ASSIGNMENT:
For each line of the data below, copy it if it holds the word "that".

DATA FOR THE TASK:
'''

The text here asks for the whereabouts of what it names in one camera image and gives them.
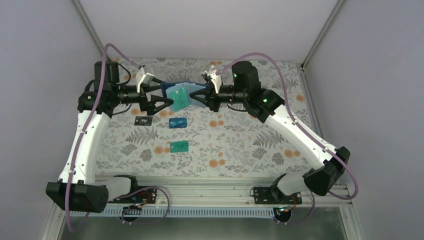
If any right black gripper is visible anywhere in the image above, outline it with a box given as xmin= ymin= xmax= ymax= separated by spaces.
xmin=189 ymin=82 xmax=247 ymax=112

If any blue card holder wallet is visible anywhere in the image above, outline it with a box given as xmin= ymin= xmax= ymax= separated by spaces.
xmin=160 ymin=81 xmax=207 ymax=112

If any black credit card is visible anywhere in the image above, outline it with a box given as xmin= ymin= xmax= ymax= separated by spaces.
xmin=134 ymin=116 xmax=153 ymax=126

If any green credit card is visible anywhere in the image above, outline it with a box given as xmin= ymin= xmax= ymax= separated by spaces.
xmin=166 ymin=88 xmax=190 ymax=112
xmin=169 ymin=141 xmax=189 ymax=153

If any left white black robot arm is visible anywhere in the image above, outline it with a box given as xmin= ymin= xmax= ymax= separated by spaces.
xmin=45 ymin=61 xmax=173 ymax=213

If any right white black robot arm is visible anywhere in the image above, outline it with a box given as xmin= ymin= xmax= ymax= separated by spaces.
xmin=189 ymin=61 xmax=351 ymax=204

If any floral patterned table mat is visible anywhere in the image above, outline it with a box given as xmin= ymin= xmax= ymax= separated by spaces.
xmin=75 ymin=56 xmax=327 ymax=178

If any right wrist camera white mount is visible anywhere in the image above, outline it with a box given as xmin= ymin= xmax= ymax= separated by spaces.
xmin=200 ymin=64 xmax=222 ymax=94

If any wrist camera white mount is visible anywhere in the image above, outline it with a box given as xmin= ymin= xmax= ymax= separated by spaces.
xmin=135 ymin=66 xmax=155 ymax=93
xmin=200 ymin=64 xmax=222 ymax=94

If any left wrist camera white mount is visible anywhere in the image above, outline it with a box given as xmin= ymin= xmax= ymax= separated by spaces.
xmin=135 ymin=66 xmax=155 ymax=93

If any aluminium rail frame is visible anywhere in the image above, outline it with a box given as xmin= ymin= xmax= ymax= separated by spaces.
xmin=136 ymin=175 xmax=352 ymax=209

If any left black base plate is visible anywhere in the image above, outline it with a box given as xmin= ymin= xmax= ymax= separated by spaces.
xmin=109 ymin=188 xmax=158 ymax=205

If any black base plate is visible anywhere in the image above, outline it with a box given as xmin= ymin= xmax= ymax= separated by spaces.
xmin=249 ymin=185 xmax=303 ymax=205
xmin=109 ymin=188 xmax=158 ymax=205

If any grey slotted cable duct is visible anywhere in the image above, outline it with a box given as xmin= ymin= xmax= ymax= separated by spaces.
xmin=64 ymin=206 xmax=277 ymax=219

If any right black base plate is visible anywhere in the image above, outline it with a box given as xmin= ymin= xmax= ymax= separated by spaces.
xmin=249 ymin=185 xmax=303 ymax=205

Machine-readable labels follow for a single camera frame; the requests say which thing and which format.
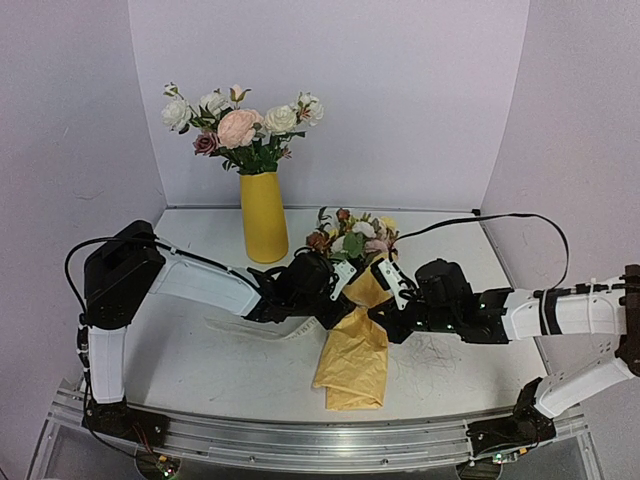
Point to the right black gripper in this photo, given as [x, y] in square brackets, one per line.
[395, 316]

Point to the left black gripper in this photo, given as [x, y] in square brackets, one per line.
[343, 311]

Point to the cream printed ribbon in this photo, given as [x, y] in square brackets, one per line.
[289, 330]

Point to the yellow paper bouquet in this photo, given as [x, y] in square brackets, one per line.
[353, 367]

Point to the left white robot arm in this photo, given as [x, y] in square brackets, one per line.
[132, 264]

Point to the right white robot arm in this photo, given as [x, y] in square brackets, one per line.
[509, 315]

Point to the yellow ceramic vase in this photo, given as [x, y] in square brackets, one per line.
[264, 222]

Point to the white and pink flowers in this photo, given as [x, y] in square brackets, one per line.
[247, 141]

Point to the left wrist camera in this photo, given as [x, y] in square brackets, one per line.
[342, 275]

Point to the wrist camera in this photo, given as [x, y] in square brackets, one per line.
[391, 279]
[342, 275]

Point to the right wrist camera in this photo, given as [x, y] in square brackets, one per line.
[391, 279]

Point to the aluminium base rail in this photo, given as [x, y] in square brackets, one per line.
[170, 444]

'''
'''

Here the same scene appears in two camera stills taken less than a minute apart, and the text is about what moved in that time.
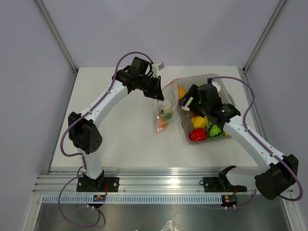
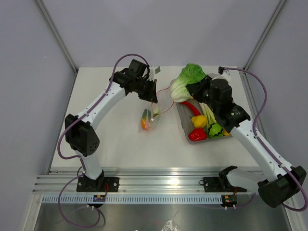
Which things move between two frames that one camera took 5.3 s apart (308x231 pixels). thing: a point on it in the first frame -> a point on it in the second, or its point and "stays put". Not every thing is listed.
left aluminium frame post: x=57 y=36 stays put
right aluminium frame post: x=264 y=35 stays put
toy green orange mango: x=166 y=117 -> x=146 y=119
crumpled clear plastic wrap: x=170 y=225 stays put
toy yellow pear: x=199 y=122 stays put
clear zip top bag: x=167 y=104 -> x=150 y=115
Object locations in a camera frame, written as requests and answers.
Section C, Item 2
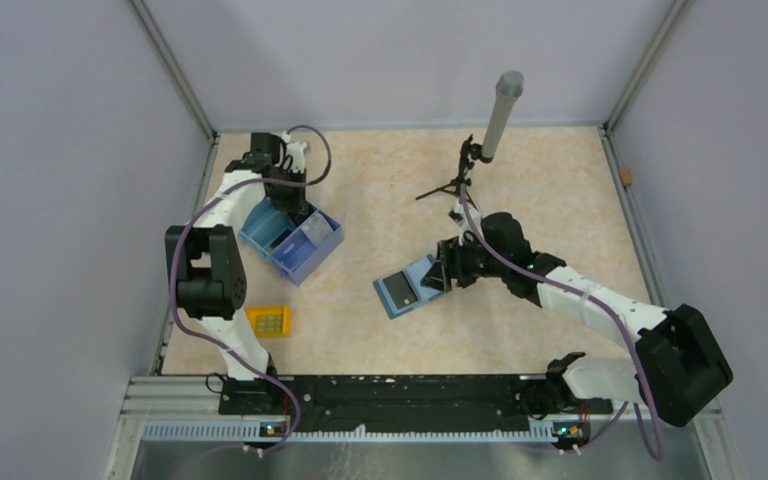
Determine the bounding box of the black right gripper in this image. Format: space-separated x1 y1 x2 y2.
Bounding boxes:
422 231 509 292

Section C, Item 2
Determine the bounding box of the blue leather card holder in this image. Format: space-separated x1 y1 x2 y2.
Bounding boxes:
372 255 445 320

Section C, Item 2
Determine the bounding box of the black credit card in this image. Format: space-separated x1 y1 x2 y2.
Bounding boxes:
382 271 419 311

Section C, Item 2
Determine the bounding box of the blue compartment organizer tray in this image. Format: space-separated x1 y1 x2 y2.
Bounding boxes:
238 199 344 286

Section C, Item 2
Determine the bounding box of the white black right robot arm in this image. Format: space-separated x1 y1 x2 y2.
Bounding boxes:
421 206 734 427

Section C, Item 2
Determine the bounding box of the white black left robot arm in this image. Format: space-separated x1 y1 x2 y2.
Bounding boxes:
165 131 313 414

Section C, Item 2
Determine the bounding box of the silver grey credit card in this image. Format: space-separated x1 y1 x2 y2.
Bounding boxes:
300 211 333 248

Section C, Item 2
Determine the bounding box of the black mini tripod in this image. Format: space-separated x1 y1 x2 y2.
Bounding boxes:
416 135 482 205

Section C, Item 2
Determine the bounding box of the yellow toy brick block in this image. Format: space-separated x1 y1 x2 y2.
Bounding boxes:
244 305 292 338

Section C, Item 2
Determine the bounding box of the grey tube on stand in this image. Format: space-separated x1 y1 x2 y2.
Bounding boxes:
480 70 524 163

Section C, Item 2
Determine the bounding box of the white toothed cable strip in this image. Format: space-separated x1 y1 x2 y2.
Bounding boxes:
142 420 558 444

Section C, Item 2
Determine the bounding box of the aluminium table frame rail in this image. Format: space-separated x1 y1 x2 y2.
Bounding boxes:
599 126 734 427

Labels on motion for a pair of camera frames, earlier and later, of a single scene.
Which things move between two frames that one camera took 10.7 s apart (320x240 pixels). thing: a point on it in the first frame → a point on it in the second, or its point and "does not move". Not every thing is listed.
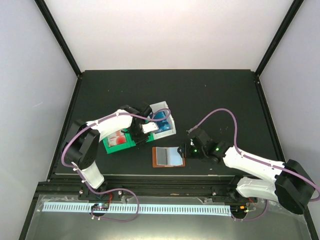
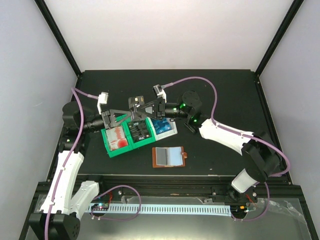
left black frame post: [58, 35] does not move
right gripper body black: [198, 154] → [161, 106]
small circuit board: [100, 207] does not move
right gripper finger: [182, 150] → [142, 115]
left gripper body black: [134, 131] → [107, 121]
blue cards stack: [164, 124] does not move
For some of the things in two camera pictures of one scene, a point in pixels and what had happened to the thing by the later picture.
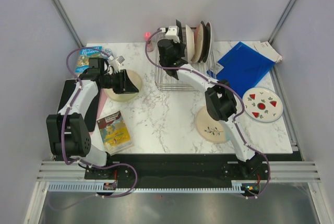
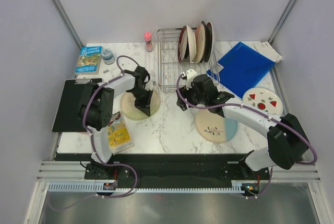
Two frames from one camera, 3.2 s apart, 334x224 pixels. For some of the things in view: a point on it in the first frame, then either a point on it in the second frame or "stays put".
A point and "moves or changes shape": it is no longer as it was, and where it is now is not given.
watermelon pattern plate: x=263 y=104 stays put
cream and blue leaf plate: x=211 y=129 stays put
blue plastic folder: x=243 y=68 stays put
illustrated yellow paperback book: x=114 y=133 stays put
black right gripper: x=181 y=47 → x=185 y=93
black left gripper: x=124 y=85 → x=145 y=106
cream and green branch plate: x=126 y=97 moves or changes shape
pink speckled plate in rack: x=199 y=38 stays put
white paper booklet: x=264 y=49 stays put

'''

YOUR SOLUTION:
Here the same scene appears in two camera stills taken less than a minute apart, and the text is about what moved in that time.
Which things move between two frames that one camera took 5.3 s apart (308x231 pixels). thing: a point on it in the first frame -> a point on it in the second, or its point and "stays put". Not every thing is listed.
Which things move between two frames that one camera took 10.7 s apart (320x240 pixels). thing: a point on it in the first frame → a point on it in the second, or its point and "does not move". Not every thing is listed.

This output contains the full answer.